Hermann Hesse

Cet article est extrait de l'ouvrage Larousse « Dictionnaire mondial des littératures ».

Écrivain allemand, naturalisé suisse en 1923 (Calw, Wurtemberg, 1877 – Montagnola, Tessin, 1962).

Personnalité contradictoire, marquée par une éducation stricte (Âme d'enfant, 1920), une rébellion contre toute forme d'autorité (l'Ornière, 1906) et l'incapacité de choisir un métier, il oscillera toujours entre les deux « piliers-principes » du monde : révolte/nostalgie de l'ordre, errance/fixation, tradition/modernisme, Occident/Orient. Après les poèmes des Romantische Lieder (1899), son premier roman (Peter Camenzind, 1904), d'inspiration romantique et reflétant « la part rêveuse, oublieuse et paisible de lui-même » (Blanchot), le prix Nobel lui assure la consécration en 1946. Ses prises de position pacifistes lui valent dès 1914 des haines irréductibles. Une crise (cure de psychanalyse en 1916) lui fait concevoir la littérature comme le moyen d'exprimer ses conflits, déjà présents dans Rosshalde (1914) et chez le vagabond Knulp (1915). Ainsi, Demian (1919) décrit deux mondes, celui de la sécurité familiale et morale et celui des interdits, plus fascinant que l'autre, tandis que Siddharta (1922), récit hindou qui sera « redécouvert » par la jeunesse américaine des années 1960, montre que la sagesse ne peut être acquise qu'au bout d'un long périple, en dehors des canons traditionnels (éducatifs et religieux). Si le Loup des steppes (1927) est un roman grinçant et chaotique, Narcisse et Goldmund (1930) se distingue par sa sérénité et un retour à la forme classique de « l'errance éducative », celle d'un jeune artiste qui, dans un Moyen Âge tourmenté, parfait sa vocation. Autodidacte, Hesse, qui a fait un séjour en Inde en 1911, étudie la pensée orientale (Voyage en Orient, 1932) en y cherchant l'unité du moi, dont la nostalgie apparaît tout au long de son œuvre dans des couples de personnages complémentaires, où l'un, qui se cherche, a besoin de l'aide de l'autre, qui choisit un chemin différent ou lui ouvre des horizons inconnus (Giebenrath/Heilner dans l'Ornière ; Sinclair/Demian ; Govinda/Siddharta ; Haller/Hermine dans le Loup des steppes ; Goldmund/Narcisse) : synthèse qu'il tentera de réaliser dans l'apothéose qu'est son dernier roman, le Jeu des perles de verre (1943).

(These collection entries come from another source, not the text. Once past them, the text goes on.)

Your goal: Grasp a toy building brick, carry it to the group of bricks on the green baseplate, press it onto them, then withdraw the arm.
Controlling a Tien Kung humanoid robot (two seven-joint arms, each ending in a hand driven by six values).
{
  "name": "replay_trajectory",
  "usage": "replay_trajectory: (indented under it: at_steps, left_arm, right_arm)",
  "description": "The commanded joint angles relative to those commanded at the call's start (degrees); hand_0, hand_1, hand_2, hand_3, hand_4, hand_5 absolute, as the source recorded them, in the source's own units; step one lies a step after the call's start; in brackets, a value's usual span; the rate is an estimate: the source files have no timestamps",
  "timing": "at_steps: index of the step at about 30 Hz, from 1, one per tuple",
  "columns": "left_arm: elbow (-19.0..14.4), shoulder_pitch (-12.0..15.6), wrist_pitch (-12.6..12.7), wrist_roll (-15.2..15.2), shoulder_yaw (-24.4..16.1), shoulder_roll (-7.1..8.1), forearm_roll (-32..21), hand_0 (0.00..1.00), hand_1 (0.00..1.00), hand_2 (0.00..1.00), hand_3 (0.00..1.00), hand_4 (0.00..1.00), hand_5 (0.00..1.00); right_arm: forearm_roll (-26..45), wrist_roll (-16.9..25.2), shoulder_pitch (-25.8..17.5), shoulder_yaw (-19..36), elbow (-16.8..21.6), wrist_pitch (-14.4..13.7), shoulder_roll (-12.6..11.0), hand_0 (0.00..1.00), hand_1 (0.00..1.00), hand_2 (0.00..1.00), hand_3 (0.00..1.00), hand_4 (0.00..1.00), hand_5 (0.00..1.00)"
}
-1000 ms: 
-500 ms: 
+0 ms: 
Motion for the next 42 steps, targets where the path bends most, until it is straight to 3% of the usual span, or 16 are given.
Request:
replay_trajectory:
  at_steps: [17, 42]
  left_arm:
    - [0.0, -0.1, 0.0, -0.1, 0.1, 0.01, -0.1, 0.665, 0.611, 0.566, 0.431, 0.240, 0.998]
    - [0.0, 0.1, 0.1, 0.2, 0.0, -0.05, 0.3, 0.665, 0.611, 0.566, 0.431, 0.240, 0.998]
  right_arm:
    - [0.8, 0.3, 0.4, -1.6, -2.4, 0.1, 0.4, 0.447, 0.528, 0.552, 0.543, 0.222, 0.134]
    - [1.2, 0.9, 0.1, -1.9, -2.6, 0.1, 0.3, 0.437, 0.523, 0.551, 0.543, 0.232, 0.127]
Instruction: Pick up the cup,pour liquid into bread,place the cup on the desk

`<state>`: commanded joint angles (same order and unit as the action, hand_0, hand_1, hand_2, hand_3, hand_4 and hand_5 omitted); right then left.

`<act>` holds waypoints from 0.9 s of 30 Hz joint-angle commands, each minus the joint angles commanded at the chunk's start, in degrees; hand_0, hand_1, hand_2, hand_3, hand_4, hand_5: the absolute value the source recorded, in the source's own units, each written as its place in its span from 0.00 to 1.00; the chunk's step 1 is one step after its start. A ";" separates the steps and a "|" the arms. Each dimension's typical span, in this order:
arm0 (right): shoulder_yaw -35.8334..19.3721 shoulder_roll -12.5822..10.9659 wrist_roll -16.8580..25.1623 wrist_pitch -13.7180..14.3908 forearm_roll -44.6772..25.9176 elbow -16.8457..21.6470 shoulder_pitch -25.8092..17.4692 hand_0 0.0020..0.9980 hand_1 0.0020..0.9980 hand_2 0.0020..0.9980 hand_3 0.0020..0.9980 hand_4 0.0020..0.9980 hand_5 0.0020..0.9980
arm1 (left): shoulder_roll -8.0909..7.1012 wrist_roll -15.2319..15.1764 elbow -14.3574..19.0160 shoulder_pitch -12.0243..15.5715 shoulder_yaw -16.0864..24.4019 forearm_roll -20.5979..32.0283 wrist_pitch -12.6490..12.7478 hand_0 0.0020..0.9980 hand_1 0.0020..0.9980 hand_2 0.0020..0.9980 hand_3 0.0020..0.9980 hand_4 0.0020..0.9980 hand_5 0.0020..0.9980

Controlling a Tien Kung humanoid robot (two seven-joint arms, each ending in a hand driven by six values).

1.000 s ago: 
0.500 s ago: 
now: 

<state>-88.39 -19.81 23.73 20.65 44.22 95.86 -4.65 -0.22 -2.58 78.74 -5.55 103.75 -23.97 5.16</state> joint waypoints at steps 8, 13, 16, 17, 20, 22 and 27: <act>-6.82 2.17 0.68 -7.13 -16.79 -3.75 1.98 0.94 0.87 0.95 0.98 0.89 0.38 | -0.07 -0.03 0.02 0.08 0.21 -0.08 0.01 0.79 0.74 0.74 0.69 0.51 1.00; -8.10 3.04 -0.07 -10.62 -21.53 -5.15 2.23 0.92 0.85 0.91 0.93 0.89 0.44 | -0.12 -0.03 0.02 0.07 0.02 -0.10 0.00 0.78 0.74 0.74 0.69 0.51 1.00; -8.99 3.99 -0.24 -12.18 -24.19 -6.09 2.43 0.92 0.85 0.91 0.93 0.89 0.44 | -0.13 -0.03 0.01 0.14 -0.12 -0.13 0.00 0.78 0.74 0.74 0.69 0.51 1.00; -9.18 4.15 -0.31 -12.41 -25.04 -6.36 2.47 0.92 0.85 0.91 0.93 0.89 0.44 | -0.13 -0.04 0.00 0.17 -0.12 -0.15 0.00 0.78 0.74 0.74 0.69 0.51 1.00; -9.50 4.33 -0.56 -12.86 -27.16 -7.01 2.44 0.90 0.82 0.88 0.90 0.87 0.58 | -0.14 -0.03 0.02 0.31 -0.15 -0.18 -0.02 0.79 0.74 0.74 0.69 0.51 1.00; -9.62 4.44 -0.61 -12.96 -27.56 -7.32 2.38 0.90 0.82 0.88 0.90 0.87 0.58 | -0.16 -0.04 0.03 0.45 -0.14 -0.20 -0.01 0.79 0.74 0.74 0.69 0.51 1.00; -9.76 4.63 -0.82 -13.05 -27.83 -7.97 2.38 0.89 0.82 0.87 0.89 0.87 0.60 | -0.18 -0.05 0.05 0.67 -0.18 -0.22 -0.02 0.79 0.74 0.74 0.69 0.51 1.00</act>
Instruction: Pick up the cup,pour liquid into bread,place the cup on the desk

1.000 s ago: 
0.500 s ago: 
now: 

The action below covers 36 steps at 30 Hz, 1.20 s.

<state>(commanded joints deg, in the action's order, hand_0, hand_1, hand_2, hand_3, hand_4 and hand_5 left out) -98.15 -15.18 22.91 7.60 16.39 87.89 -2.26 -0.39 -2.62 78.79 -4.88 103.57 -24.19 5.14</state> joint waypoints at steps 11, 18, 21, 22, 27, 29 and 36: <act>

Le Loup des steppes [Der Steppenwolf] (1927). Quadragénaire cultivé, Harry Haller ne parvient pas à unifier les deux aspects de son être (instinct/esprit) : le « loup » (animal aigri) et « l'homme » (héritier d'une grande civilisation). Hanté par l'idée du suicide, il est délivré de sa névrose par Hermine, qui l'entraîne dans une découverte de la dispersion du monde intérieur. Avec des accents nietzschéens (pessimisme, volatilisation du moi), Hesse présente un monde chaotique. À la fin, Haller apprend le rire mozartien (légèreté retrouvée) qui, idéalement, doit permettre une intégration des multiples facettes d'un être en constant devenir.

Le Jeu des perles de verre [Das Glasperlenspiel]. Ce dernier roman (1943) projette un idéal de vie contemplative qu'il faut à la fois préserver contre les périls extérieurs et propager dans le monde (vie active). Reprenant des éléments de son Voyage en Orient, Hesse décrit un Ordre nommé « Castalie » (une « province pédagogique » inspirée de Goethe), où des êtres choisis dès l'enfance pour leurs qualités humaines et intellectuelles se vouent à l'étude désintéressée, par la méditation et des règles monacales. Ce « Jeu des jeux » promet la création d'un langage traversant les âges et les civilisations et permettant de réunir la totalité des connaissances humaines. À travers la vie de Josef Knecht (= valet) qui, vers l'an 2200, gravit tous les échelons de l'Ordre jusqu'au grade de Magister ludi, apparaissent des thèmes chers à l'auteur comme le sacrifice de l'individu à la communauté et la relation maître/élève. Lorsque Knecht périt dans les eaux d'un lac, son jeune élève Tito se sentira profondément transformé et appelé à poursuivre la mission du Maître.